Gli ex-dipendenti della New Trade vorrebbero che anche i sindacati intervenissero: «Ci sentiamo abbandonati. Ci è stata tolta la dignità. C’è gente che per decenni ha lavorato sulle macchine più complesse della Golden Lady e si è sentita dire di non essere adatta al semplice smistamento». Nello stabilimento, infatti, non c’è nessun ciclo produttivo, il lavoro consiste nello smistamento di indumenti provenienti dalla raccolta differenziata in più passaggi.


Oggi i sette licenziati che non hanno firmato la lettera presentata dall’azienda sono sicuri che la riconversione non è avvenuta, o meglio, non è avvenuta del tutto. C’è un grande punto interrogativo sulle reali esigenze occupazionali della New Trade: «Dovevano essere assunti in 50 in un primo momento, ora ne sono 20. Perché non chiamano chi è a casa in attesa?

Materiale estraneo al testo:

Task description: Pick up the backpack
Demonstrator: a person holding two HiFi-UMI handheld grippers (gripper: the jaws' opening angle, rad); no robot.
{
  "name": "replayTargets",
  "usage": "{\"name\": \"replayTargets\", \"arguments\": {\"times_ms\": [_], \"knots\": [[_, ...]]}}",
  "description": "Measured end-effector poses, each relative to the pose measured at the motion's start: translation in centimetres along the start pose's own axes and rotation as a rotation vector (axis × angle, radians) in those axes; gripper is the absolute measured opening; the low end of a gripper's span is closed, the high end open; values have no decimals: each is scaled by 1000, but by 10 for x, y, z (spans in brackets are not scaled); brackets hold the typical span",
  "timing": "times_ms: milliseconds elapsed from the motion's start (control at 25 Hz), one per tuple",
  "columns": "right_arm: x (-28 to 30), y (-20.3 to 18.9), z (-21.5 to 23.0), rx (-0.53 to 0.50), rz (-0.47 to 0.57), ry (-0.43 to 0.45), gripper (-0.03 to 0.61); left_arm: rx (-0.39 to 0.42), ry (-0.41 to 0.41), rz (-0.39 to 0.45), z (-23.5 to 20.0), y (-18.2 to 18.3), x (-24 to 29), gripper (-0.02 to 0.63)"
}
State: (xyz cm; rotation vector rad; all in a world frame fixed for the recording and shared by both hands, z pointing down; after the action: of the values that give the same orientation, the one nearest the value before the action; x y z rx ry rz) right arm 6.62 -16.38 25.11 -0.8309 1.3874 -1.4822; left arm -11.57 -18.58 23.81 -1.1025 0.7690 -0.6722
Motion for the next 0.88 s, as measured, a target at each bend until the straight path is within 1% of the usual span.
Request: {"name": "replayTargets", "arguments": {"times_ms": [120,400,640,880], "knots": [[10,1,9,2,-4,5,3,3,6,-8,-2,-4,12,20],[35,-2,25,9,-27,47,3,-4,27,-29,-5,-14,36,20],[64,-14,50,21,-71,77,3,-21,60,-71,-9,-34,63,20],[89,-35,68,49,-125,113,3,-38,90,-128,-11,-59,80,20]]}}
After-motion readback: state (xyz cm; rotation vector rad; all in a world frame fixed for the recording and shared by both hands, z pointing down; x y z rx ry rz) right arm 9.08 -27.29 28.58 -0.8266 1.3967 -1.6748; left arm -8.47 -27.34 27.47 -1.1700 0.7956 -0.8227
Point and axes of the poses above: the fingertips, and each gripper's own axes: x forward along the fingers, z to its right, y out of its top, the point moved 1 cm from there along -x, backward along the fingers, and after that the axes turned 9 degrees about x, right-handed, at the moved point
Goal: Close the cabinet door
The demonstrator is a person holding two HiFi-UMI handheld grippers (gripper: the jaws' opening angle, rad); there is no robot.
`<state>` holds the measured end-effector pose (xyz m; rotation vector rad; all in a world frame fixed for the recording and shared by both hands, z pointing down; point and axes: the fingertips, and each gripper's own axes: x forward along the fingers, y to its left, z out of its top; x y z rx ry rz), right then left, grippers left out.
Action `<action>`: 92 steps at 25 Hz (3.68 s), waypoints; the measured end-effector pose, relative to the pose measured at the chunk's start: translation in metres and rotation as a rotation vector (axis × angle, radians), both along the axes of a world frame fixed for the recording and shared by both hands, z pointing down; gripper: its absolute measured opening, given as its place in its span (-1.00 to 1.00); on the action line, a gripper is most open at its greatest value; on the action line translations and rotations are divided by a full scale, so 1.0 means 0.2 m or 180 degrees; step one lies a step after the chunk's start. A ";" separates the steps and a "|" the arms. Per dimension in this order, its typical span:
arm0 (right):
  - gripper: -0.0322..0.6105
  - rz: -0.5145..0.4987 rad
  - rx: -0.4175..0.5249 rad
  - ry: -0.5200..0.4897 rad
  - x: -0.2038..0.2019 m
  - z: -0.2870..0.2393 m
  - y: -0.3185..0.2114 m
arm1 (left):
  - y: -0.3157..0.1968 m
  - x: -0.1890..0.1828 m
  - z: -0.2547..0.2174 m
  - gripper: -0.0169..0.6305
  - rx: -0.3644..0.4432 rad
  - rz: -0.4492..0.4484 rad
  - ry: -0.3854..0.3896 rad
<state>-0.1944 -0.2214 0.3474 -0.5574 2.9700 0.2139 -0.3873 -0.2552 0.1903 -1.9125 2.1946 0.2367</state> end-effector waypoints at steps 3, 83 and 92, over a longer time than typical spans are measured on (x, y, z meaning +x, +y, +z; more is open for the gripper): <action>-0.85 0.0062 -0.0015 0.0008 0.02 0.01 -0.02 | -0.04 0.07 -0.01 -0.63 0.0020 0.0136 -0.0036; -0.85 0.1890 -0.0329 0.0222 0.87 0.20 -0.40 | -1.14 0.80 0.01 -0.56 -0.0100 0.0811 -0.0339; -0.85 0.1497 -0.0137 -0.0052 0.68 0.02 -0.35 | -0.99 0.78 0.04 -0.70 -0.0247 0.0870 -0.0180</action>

Perché non ci sono ancora i turni? Inoltre il mese di ottobre non è stato ancora pagato. Bisogna rivedere l’accordo e cercare un’azienda realmente decisa a investire qui».


Il punto dell’esigenza di manodopera è centrale. La sede di Prato della New Trade ha circa 30 dipendenti, l’accordo per Gissi ne prevede 115. Pare che mentre in Abruzzo si festeggiava l’accordo, in Toscana le strade degli operai dell’azienda si complicassero.
Ce lo conferma il segretario della Filcams-Cgil di Prato, Alberto Santini: «La sorpresa per i dipendenti della New Trade di Prato è arrivata al rientro dalle ferie di agosto. Ai lavoratori è stato detto di non tornare a lavoro, se non dietro chiamata. Abbiamo provato a contattare Cozzolino, il proprietario, per concordare la cassa integrazione. Ci è stato risposto che apriva in Abruzzo. Sono partite le prima quattro lettere di licenziamento e noi abbiamo aperto le relative procedure di contestazione. Ad oggi abbiamo inoltrato ben quattro richieste di incontro, cadute tutte nel vuoto. Nel frattempo sappiamo che sono partite altre lettere simili».

 

Fra due settimane ci sarà a Roma un nuovo incontro delle parti al ministero dello Sviluppo economico per capire cosa sta realmente accadendo. La speranza – dopo le numerose storie di delocalizzazione nell’Est Europa – è anche quella di non dover assistere a una guerra fra ‘poveri’ tra Toscana e Abruzzo.